I have:
- a number m of categorical features (x1, x2, ... xm)
- 1 categorical feature (y)
- all in a dataframe (df).
I would like have a function that give a single table with all the crossings between xi and y: for example
- table1 = table (df $ x1, df $ y) ... tablem = table (df $ xm, df $ y)
- aggregate tables with rbind
I'm almost there but it doesn't work.
CodePudding user response:
How about this:
data(diamonds, package="ggplot2")
tabs <- lapply(diamonds[,c("color", "clarity")], \(x){
table(x, diamonds$cut)
})
do.call(rbind,tabs)
#> Fair Good Very Good Premium Ideal
#> D 163 662 1513 1603 2834
#> E 224 933 2400 2337 3903
#> F 312 909 2164 2331 3826
#> G 314 871 2299 2924 4884
#> H 303 702 1824 2360 3115
#> I 175 522 1204 1428 2093
#> J 119 307 678 808 896
#> I1 210 96 84 205 146
#> SI2 466 1081 2100 2949 2598
#> SI1 408 1560 3240 3575 4282
#> VS2 261 978 2591 3357 5071
#> VS1 170 648 1775 1989 3589
#> VVS2 69 286 1235 870 2606
#> VVS1 17 186 789 616 2047
#> IF 9 71 268 230 1212
Created on 2022-05-30 by the reprex package (v2.0.1)
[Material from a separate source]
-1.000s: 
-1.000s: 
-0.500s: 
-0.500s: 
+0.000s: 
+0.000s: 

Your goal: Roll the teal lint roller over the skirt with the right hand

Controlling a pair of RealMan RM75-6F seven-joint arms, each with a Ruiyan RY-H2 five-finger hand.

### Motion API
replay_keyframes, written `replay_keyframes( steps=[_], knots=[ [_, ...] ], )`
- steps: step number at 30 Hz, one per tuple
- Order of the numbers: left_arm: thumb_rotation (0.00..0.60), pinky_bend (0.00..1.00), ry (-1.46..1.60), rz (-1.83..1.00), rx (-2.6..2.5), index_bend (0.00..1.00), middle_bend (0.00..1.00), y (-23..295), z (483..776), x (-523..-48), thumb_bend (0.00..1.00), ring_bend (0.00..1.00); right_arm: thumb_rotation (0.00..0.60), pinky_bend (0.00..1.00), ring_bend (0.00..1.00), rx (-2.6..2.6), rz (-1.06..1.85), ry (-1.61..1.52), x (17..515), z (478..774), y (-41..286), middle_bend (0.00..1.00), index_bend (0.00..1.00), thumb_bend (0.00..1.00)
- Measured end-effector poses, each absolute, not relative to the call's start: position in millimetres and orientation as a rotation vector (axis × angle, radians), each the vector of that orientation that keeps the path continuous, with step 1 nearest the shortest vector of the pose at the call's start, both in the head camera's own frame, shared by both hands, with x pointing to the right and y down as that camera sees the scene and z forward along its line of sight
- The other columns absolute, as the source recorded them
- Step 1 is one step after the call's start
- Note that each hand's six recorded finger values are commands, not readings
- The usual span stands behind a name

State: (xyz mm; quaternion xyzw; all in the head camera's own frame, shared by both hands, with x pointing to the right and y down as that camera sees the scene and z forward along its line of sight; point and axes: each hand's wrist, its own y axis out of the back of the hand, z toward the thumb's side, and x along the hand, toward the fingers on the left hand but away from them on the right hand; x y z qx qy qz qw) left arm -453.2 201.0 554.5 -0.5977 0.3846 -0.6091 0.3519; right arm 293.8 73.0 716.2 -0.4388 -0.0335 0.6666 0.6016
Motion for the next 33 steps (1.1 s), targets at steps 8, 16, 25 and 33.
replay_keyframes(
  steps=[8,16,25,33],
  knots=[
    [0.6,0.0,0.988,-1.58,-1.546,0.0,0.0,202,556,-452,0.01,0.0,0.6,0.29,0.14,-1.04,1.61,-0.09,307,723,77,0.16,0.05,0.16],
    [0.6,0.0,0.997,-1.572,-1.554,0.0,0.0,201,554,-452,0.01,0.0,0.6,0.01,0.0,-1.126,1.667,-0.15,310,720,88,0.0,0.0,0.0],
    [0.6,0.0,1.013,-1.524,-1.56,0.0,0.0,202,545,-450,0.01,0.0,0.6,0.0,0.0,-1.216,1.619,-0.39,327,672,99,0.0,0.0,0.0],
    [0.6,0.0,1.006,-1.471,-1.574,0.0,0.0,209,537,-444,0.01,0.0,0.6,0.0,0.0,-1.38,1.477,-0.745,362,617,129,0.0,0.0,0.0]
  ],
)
CodePudding user response:
An example with mtcars, c("vs","am","gear") (your x's) vs "carb" (your y):
do.call(
rbind,
sapply(
c("vs","am","gear"),
function(x){
as.data.frame(table(mtcars[,x],mtcars$carb))
},
simplify=F
)
)
Var1 Var2 Freq
vs.1 0 1 0
vs.2 1 1 7
vs.3 0 2 5
vs.4 1 2 5
vs.5 0 3 3
vs.6 1 3 0
vs.7 0 4 8
vs.8 1 4 2
...
var1 is the value of to variable in the row names, var2 is the value of y.